I sprinted outwards towards her damaged wing. A serpentine hood flared outwards on the Hydra’s centremost head and she let out an almighty hiss – the rush of foul smelling breath so powerful, it almost knocked me off my feet.  I sensed her head’s attack before they actually moved, and I dived over the side of her shoulder, stabbing Crimson into her flesh and riding it diagonally down her back like a zip line. I felt the heavy shudder as nine fangs missed me and thudded into the Hydra’s own flesh. Clearly not immune to her own venom, she was momentarily stunned, and I took the moment to gain some respite. Far below, I could see the Hydra’s impossibly long tail thrashing around in the waves.
This is harder than it should be. I’m not back to full strength yet. I need to speed things up before I run out of energy entirely. 
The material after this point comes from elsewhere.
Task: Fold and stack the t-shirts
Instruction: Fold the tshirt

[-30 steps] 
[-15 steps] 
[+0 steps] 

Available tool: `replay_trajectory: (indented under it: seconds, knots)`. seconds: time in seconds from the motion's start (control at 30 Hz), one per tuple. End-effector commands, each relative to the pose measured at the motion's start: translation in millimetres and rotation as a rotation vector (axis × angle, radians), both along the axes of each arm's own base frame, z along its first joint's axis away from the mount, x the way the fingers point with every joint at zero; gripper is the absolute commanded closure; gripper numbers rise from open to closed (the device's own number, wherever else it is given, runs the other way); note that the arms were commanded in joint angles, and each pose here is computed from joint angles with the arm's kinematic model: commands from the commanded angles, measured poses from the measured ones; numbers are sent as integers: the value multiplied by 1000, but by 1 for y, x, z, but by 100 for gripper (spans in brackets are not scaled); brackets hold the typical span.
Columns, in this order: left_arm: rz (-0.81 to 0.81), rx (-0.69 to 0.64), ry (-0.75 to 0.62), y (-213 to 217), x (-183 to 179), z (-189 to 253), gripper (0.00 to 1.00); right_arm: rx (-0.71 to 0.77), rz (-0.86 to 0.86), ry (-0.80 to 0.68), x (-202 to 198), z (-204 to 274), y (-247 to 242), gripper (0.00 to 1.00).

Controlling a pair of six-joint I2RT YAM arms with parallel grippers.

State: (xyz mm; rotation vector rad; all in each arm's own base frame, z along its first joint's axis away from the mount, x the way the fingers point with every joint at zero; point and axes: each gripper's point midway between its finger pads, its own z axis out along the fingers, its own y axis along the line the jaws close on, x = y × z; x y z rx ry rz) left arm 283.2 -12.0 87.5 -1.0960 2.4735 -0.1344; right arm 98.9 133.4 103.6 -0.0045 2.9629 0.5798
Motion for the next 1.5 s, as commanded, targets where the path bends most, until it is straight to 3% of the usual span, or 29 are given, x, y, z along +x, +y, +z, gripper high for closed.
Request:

I took a few more deep breaths and then started climbing up her back again. I waited until I was right at the joint of her wings and then stabbed the blade in, tearing away chunks of her flesh. My plan had been to cut off the Hydra’s wings and kill her with blood loss – remembering the Wendigo that had tumbled from the Alliance plane with me all those months ago, which had killed itself by tearing off its own wings. But as soon as I started to hack at the Hydra’s wings, I realised that it was never going to work.

The joint muscle is as thick as a car. It would take me all night to cut through that…and that’s not even counting the bone.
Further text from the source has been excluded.